(Collection entries)

- - -

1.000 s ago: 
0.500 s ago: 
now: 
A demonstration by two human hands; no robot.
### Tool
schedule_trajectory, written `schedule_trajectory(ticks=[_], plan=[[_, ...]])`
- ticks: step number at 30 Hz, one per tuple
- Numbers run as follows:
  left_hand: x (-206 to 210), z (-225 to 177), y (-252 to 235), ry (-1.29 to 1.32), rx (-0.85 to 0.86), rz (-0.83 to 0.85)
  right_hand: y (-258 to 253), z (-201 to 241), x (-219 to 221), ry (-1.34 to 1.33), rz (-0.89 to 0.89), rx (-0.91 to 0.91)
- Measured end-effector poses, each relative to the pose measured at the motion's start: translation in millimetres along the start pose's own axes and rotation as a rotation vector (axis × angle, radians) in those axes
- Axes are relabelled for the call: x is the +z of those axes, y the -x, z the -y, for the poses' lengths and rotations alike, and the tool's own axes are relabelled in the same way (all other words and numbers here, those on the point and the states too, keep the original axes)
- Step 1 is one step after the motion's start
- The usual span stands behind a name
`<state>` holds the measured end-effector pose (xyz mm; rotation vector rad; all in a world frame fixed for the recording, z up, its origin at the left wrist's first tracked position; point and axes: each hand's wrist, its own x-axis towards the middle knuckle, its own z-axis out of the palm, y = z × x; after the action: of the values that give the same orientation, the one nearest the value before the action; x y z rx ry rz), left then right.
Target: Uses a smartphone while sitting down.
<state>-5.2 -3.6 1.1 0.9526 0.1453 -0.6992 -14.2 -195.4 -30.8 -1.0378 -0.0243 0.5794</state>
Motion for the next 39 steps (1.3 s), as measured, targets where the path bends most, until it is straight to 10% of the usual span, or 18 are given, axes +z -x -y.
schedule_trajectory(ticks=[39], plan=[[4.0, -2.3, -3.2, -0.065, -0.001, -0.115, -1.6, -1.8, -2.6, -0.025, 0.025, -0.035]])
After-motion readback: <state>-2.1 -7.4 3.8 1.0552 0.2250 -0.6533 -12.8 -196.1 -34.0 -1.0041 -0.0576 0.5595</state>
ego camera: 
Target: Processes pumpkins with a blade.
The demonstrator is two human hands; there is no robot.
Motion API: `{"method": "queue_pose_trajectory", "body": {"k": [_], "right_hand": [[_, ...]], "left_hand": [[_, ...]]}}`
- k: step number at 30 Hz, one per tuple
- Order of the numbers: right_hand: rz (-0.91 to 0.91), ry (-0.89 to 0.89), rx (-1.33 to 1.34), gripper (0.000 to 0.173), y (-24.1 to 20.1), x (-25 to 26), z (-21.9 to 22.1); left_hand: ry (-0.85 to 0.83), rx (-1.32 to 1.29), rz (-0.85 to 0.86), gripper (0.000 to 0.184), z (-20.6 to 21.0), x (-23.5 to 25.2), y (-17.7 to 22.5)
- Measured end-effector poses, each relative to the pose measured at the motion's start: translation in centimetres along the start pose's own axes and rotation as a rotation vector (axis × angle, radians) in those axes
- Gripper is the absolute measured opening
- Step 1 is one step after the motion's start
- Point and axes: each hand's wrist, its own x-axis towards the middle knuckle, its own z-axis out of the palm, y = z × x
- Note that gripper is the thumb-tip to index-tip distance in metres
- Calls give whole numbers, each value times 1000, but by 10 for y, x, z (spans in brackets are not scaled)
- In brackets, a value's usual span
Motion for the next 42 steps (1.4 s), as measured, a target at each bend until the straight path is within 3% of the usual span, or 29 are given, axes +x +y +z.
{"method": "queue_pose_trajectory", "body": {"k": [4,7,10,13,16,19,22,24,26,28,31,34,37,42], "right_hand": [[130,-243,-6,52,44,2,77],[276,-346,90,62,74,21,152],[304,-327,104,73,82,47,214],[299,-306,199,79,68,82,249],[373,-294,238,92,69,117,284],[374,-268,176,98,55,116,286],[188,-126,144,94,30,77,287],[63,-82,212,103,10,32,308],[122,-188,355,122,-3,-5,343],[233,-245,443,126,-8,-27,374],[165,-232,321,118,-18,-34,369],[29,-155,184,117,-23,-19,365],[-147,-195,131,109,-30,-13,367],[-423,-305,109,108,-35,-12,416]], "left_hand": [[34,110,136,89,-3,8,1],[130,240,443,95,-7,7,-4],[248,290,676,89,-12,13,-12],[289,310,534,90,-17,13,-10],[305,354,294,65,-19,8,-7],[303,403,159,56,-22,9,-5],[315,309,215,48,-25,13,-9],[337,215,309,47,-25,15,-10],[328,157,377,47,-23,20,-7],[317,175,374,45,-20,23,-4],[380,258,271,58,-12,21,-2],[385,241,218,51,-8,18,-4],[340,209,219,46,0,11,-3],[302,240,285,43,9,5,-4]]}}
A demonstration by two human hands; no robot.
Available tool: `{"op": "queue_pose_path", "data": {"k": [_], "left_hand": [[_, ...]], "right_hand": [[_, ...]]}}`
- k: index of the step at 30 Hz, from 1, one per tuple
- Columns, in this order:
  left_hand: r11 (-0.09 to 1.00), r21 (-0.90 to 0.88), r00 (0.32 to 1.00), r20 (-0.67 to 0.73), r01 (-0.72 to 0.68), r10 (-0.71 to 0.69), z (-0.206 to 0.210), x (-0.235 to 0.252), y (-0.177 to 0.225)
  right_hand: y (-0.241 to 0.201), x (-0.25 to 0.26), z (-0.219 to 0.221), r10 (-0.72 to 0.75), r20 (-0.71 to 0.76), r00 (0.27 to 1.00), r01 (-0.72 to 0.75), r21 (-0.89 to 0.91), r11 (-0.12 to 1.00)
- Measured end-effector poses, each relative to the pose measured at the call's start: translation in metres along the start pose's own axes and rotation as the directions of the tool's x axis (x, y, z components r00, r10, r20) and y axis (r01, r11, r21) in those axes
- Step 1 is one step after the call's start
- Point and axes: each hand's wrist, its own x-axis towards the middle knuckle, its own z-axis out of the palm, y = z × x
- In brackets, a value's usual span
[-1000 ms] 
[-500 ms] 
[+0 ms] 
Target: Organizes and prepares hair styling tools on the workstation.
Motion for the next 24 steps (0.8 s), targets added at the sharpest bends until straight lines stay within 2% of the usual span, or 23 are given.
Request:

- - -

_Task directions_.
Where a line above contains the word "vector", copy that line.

_Solution to this exercise_.
- Measured end-effector poses, each relative to the pose measured at the motion's start: translation in millimetres along the start pose's own axes and rotation as a rotation vector (axis × angle, radians) in those axes
`<state>` holds the measured end-effector pose (xyz mm; rotation vector rad; all in a world frame fixed for the recording, z up, its origin at the left wrist's first tracked position; point and axes: each hand's wrist, its own x-axis towards the middle knuckle, its own z-axis out of the palm, y = z × x; after the action: of the values that give the same orientation, the one nearest the value before the action; x y z rx ry rz), left then right.
- Measured end-effector poses, each relative to the pose measured at the motion's start: translation in centimetres along the start pose's own axes and rotation as a rotation vector (axis × angle, radians) in those axes

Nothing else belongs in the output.